在健康衰老过程中,维持骨骼肌质量和力量对于预防肌肉减少症至关重要。锚蛋白重复序列和细胞因子信号抑制盒蛋白2(Asb2)作为一种E3连接酶,已被证实参与调节肌肉质量;然而,其对肌肉力量的作用仍不明确,先前研究结果不一。Asb2的过表达会降低肌肉质量,而敲低它则会延迟成肌细胞分化并减少收缩蛋白。鉴于这些相互矛盾的发现,我们旨在使用骨骼肌特异性Asb2基因敲除(Asb2 MKO)小鼠模型来阐明Asb2在肌肉质量和力量方面的作用。此外,我们研究了Asb2对衰老肌肉的长期影响、肌肉调节的潜在机制以及Asb2 MKO小鼠的代谢效应,以更好地理解其在肌肉功能和与年龄相关的代谢疾病中的作用。
使用Acta1-Cre重组酶构建Asb2 MKO小鼠。对18个月龄以内的雄性和雌性小鼠进行身体成分定量分析。通过握力测试、线粒体氧消耗测量、间接量热法以及葡萄糖/胰岛素耐量试验来评估肌肉力量、能量消耗和葡萄糖代谢。进行转录组分析和siRNA研究以阐明Asb2缺失的潜在机制。
MKO小鼠出生时健康,骨骼肌中出现选择性Asb2缺失,而心肌未受影响。
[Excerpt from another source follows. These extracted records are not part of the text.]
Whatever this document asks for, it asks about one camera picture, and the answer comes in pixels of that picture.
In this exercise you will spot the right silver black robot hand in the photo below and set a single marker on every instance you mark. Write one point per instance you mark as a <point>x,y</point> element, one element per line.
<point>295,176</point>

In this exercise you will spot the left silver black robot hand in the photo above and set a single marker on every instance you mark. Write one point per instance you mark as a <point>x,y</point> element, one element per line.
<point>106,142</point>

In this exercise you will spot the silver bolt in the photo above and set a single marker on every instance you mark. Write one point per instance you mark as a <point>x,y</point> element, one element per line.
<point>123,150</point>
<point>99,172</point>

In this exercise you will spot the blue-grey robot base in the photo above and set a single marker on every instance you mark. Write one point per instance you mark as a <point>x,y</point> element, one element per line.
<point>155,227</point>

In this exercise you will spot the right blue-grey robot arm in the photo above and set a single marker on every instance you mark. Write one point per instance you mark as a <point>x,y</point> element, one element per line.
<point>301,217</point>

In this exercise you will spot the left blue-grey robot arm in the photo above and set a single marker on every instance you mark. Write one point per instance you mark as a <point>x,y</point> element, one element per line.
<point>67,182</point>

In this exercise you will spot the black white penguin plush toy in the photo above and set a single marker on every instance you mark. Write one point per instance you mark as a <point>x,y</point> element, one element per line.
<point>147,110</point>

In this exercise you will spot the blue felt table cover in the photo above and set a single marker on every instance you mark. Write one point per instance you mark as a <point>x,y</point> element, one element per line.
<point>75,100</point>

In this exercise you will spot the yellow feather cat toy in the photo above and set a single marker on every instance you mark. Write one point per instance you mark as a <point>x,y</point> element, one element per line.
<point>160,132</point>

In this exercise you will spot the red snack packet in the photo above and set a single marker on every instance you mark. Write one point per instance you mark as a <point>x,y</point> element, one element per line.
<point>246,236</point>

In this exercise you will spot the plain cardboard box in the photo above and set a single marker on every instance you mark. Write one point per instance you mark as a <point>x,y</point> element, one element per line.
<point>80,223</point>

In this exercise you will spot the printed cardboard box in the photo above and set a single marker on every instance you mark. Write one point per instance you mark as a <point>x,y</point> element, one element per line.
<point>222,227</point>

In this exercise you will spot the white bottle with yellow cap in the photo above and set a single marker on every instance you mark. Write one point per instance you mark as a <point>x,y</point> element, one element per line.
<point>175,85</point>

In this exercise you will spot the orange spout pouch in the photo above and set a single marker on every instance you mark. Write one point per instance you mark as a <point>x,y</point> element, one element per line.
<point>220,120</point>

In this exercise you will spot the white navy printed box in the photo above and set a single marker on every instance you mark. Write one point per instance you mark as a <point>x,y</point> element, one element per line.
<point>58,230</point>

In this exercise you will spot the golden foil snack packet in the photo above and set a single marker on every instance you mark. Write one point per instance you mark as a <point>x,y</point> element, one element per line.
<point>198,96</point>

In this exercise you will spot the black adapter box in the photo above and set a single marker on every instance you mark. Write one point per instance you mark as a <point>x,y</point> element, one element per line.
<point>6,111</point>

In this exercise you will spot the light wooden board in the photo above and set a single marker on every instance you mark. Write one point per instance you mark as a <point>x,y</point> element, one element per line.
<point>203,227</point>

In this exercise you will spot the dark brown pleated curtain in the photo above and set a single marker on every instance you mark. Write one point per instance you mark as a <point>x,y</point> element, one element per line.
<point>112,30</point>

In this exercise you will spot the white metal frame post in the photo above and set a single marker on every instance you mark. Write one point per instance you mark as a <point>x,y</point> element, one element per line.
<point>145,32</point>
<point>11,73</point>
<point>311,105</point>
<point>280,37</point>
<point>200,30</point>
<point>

这种缺失导致各种骨骼肌质量增加(9%-23%,p<0.05),握力增强(约10%,p<0.05),且在整个衰老过程中均保持。MKO小鼠还表现出线粒体功能、能量消耗和全身胰岛素敏感性增强。转录组数据支持在MKO小鼠中观察到的肌肉表型。值得注意的是,结蛋白是一种对结构完整性和线粒体功能至关重要的蛋白质,被确定为ASB2 E3连接酶的靶蛋白。
骨骼肌特异性缺失Asb2可能通过维持结蛋白水平导致肌肉质量和力量增加。这些发现表明,靶向Asb2可能促进肌肉生长并预防与年龄相关的肌肉衰退,对代谢健康具有潜在益处,特别是通过改善线粒体功能和胰岛素敏感性。